C-Jun N-terminal Kinase (JNK), p38, and Caspases: Promising Therapeutic Targets for the Regulation of Apoptosis in Cancer Cells by Phytochemicals

Abstract

Abstract: Carcinogenesis is a process in which uncontrolled cell proliferation forms preneoplastic nodules which precede the appearance of cancer. In normal cells, growth and proliferation are regulated by certain growth and hormonal stimulation, while mutational alterations in these signals render the cells independent and resistant to these signals. In cancer, the critical homeostatic balance between cell growth and apoptosis is lost and the cells continue to survive beyond their normal life span. The activation of c-Jun N-terminal kinase (JNK), p38 and caspases are involved in potential proapoptotic signaling pathways. JNK, p38 MAPK pathway and caspases play a crucial role in the control of apoptosis in response to stress. The most recent and up-to-date literature was evaluated in this study, which describes the role of JNK, p38 MAPK pathway and caspases as therapeutic target in cancer. Chemotherapy uses drugs that are cytotoxic to highly proliferating tumor cells but also kills the non-tumor rapidly proliferating cells in the hair, skin and gastrointestinal tract epithelium, thereby accounting the side effects of these types of treatments.
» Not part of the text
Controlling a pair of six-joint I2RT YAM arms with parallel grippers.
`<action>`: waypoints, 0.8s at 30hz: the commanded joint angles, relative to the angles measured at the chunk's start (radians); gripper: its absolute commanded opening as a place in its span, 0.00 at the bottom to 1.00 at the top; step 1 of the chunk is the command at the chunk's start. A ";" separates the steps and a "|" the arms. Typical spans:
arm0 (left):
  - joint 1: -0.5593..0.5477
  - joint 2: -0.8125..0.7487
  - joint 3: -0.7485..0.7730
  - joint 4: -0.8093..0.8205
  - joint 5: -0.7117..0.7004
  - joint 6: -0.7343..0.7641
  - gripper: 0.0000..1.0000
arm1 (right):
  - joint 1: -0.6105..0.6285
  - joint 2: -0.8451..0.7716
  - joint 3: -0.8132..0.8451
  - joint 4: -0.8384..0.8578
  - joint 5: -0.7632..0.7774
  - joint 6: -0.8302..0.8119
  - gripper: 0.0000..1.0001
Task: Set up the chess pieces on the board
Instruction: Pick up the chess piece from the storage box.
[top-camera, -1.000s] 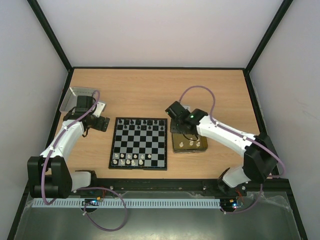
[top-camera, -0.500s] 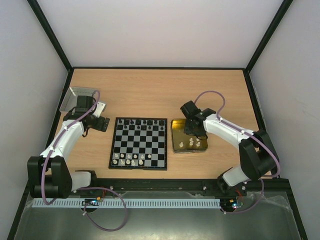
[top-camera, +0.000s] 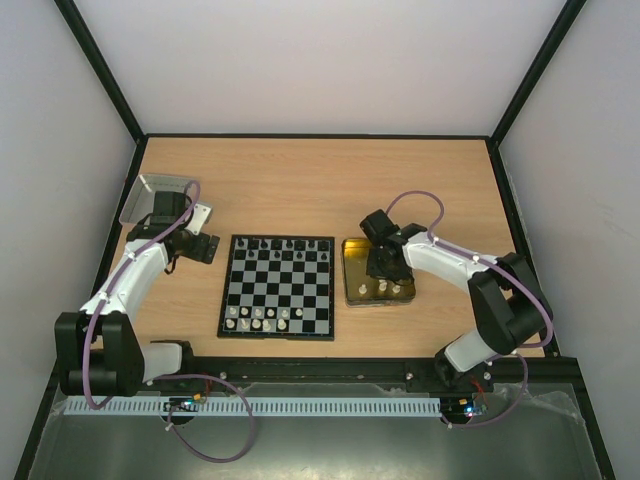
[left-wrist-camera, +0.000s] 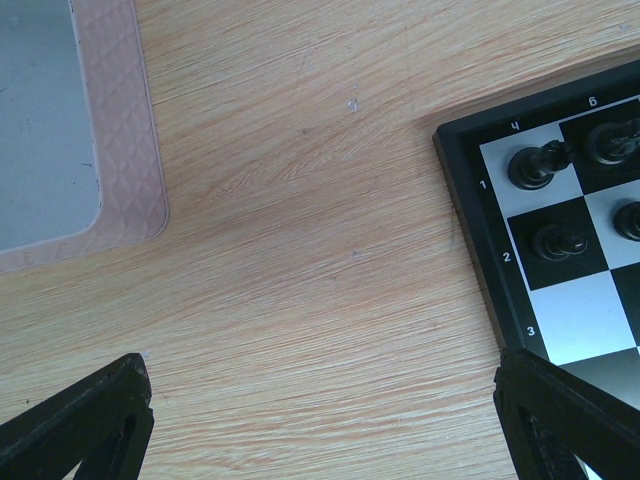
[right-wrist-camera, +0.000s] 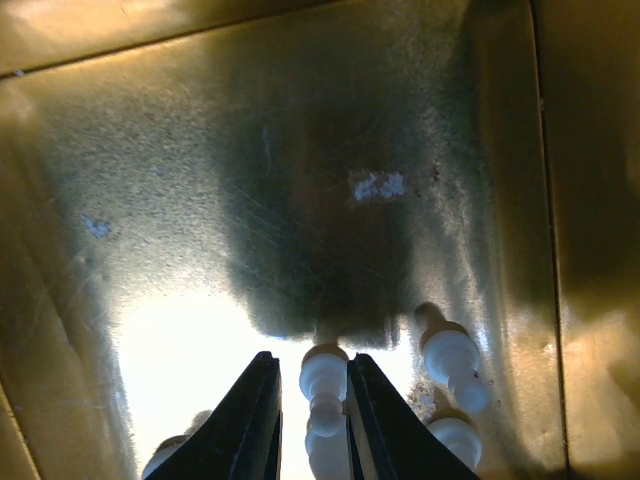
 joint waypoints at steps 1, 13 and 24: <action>-0.001 0.011 0.029 -0.009 -0.006 0.006 0.94 | -0.008 0.008 -0.025 0.018 -0.001 -0.012 0.18; -0.001 0.011 0.032 -0.010 -0.008 0.005 0.93 | -0.016 0.015 -0.042 0.036 -0.011 -0.019 0.09; -0.001 0.006 0.032 -0.011 -0.009 0.003 0.94 | -0.017 -0.007 -0.008 -0.001 0.020 -0.024 0.06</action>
Recently, chemopreventive modalities derived from phytoconstituents present in plants provide a broad-spectrum strategy to overcome the incidence of cancer. Non-toxic, safe and affordable bioavailabilities of chemopreventive agents provide credence support in the field of cancer research compared to conventional therapies that cause serious consequences. Chemoprevention envisages the basic mechanisms like modulating the activity of xenobiotic-metabolizing enzymes, induction of apoptosis, immune system activation, suppressing angiogenesis and the formation of metastasis, antioxidant and anti-inflammatory properties. The present review highlighted the role of phytoconstituents derived from food, vegetables and medicinal plants in the induction of apoptosis in cancer cells, which in turn is mediated by the activation of JNK, p38 MAPK pathways, and caspases.